**Exercise description:**
Only some lines are wanted. Transcribe, exactly, the lines below from the line with "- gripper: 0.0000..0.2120" up to and including the line with "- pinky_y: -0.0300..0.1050".
======== Supplied information ========
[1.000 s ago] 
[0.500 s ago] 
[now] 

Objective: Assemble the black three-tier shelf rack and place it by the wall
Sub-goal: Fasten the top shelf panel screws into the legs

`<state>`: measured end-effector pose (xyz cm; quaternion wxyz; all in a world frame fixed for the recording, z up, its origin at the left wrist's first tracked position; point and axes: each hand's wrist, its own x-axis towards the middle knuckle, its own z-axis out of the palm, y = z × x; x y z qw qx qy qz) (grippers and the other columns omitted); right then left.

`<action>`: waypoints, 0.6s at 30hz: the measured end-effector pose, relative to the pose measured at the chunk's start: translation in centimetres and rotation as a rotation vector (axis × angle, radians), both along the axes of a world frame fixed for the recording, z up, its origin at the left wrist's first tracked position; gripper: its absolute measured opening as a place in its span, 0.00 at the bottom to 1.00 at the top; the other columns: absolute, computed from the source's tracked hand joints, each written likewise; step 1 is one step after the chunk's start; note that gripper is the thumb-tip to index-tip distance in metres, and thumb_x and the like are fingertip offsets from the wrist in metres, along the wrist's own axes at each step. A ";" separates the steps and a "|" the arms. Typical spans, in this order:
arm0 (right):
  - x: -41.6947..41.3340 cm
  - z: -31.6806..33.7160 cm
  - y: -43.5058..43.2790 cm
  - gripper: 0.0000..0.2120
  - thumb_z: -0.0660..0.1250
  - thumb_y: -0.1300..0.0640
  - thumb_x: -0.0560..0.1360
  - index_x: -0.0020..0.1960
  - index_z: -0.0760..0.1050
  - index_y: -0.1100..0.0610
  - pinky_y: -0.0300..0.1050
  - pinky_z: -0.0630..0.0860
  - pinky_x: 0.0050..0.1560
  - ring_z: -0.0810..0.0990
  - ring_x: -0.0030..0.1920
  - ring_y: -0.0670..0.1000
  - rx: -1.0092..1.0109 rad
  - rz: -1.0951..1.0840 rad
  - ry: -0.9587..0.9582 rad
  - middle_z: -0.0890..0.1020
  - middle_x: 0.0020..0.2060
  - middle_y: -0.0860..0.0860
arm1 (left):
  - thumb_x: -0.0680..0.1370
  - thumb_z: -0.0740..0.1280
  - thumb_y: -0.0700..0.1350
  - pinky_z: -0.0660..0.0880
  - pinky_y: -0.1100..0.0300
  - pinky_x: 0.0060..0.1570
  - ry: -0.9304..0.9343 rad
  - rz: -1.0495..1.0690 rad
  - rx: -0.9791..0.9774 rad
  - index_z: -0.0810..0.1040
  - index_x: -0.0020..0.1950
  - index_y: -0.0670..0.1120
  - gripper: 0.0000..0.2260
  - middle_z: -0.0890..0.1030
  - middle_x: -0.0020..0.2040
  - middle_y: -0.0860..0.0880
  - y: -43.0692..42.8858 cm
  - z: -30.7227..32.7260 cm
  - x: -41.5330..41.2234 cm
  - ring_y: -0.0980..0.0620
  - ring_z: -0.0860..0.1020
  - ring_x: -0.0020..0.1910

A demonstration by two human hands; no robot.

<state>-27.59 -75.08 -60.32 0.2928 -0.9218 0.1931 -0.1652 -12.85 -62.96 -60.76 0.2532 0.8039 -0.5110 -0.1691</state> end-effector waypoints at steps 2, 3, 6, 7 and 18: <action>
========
**Response below:**
  - gripper: 0.0000..0.2120
  - thumb_z: -0.0660..0.1250
  - thumb_y: -0.1300..0.0640
  - thumb_x: -0.0560..0.1360
  - index_x: -0.0020..0.1960
  - index_z: -0.0760..0.1050
  - index_y: -0.1100..0.0610
  - pinky_y: -0.0300..0.1050

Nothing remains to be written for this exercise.